There may be better ways to estimate all of this - I will try to ping a few people who know much more about these things.

There's already an accepted answer, but I think it would be interesting to briefly look at the physical processes that go on in these systems.

Let's consider the mechanics going on first. We have two stars, in orbit around their centre of mass, and we work in the centre of mass frame. Any orbiting test particle will be subject to a potential due to the mass of the first star $M_1$, the mass the second star $M_2$, and a term for conservation of angular momentum. This gives us a potential: $$\phi = -\frac{GM_1}{r_1}-\frac{GM_2}{r_2} - \frac{1}{2}\omega^2[(x-x_{c.o.m})^2+y^2].$$ The distance from the centre of mass to each star is given as $r_1$ and $r_2$. This is known as the Roche potential, and it is analytically a very challenging potential to work with. However we can work with it numerically, and that is shown below. What can we notice about this potential, apart from the fact it looks fairly happy. First of all, the force felt is given by the gradient of the potential $\nabla \phi$. It could be interesting to look at points where there is no force felt by a test particle, areas where the gradient is zero. There are 5 of these points, and they are called Lagrange points. On the diagram, 3 of these are shown, and marked as $L_1$, $L_2$ and $L_3$. For the purpose of this post we're most interested in the inner Lagrange point $L_1$. Although for your interest, as force-free points, they are very useful points for positioning a spacecraft, e.g. if you have a probe to observe the Sun, placing it at the inner Lagrange point between Earth and the Sun allows you to always face the Sun, whilst spending relatively little fuel.

The fact I said relatively little brings me onto the next point. The Lagrange points from 1-3 are unstable minima. This means if you slightly perturb your test-mass (or your probe), it will leave the stable point. (The points $L_4$ and $L_5$ are stable minima, and even after a slight perturbation, the probe would return to the minimum point). You can understand this in terms of a small ball in a cereal bowl. If the cereal bowl is the right way up, even if you slightly move the ball from the centre, it will return to the centre. Whereas if the bowl is upside-down, moving the ball even slightly will lead to it falling off the bowl, and leaving the stable point.

So between our two stars, we have an upside-down bowl point, where if mass from one star reaches it, it can quite easily fall into the potential of the second star. This is such an important point, we define the "Roche-lobes", as the surfaces of constant $\phi$, which touch at the inner Lagrange point $L_1$. On the contour plot, these are the bold lined contours. As a star reaches its Roche-lobe, it begins to distort to that tear drop shape. (This distorted shape can actually be observed in binary systems, as the "amount" of star that we see depends on the orbital phase, resulting in a brightness modulation.) Once the star reaches $L_1$, it is able to begin mass-transfer onto the other star. At this point, you have reached the maximum size for your star, without it becoming a contact binary. A rough idea of what happens is shown in the next diagram:

The star which fills its Roche-lobe is able to transfer mass onto the second star, and it is this Roche potential that provides a physical limit on two stars remaining distinct. This is still a simplistic picture. There can be stable and unstable mass-transfer, depending on $q=M_2/M_1$, the mass ratio. In one case, as the mass is transferred, the donor Roche-lobe grows, meaning the star is no-longer in contact with its $L_1$ point, preventing mass transfer. In the other case, the donor Roche-lobe shrinks, which accelerates mass-transfer. This unstable mass-transfer is then a runaway process.

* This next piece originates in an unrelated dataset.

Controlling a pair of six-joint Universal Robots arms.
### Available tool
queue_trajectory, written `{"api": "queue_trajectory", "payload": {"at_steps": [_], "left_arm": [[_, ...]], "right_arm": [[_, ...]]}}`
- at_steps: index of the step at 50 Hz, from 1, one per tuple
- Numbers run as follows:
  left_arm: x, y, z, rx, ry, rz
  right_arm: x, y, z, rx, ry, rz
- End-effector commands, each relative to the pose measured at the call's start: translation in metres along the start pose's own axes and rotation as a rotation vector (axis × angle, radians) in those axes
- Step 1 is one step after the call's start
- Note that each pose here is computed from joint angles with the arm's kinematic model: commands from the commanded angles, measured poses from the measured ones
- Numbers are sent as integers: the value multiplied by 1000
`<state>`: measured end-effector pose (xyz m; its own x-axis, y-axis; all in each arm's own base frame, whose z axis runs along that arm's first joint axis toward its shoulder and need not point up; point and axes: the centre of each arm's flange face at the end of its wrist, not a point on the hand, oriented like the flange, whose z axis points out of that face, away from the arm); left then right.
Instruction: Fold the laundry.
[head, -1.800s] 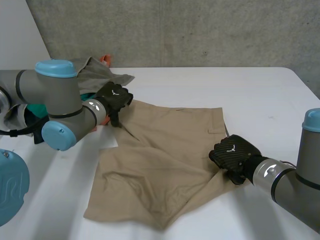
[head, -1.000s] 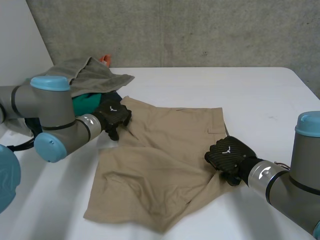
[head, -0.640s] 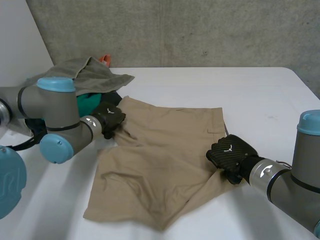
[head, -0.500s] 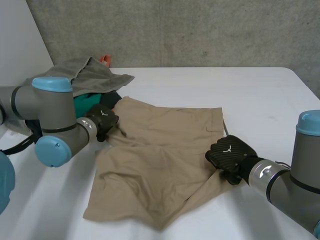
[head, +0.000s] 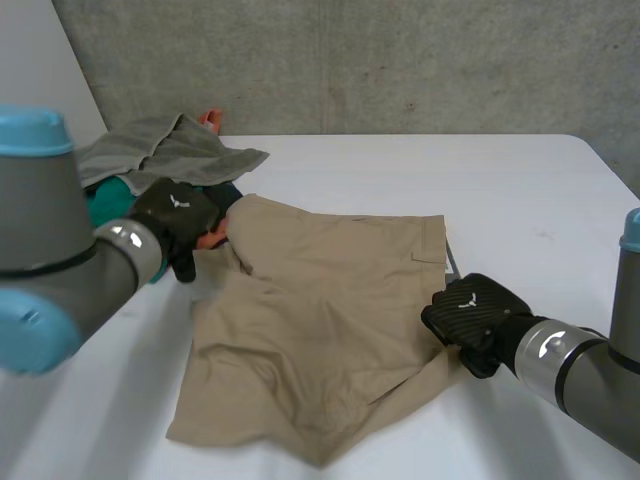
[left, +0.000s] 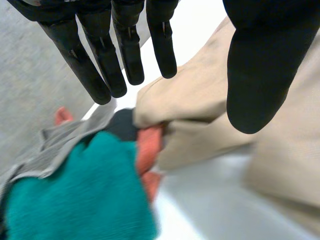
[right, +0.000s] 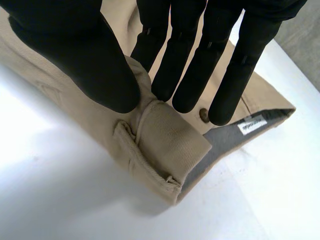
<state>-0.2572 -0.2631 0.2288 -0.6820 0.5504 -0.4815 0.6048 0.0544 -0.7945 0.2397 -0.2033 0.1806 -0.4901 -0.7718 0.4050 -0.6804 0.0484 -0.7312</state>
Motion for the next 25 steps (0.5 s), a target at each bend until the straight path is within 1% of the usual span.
{"api": "queue_trajectory", "payload": {"at_steps": [1, 5, 9, 19, 23, 25], "left_arm": [[52, 17, -61, 26, 237, -11], [75, 28, -75, 0, 302, 3], [88, 37, -78, -35, 318, 28], [93, 60, -64, -178, 249, 70], [97, 62, -71, -191, 261, 73], [98, 60, -84, -185, 265, 78]], "right_arm": [[1, 7, -6, -29, -3, 25], [1, 8, -6, -32, -3, 28], [1, 9, -6, -36, 0, 32], [2, 12, -10, -61, 2, 43], [5, 15, -18, -96, 15, 52], [6, 17, -27, -132, 14, 51]]}}
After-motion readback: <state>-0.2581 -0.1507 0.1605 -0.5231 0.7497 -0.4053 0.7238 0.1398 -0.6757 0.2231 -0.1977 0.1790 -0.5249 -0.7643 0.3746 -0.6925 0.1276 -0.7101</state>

The shape of the Roche potential depends purely on $q$, and the orbital period $q$. It is then scaled by $a$, the binary separation. That means that the limit to the distance between two distinct stars, will depend on the binary separation distance, and the mass of the two stars. There are various numerical fits to the Roche potential, valid for different ranges of of $q$ in your system. By looking at these, and picking some parameters for your stars, you could calculate the actual physical limit of distance between your stars, before they could no longer be considered distinct.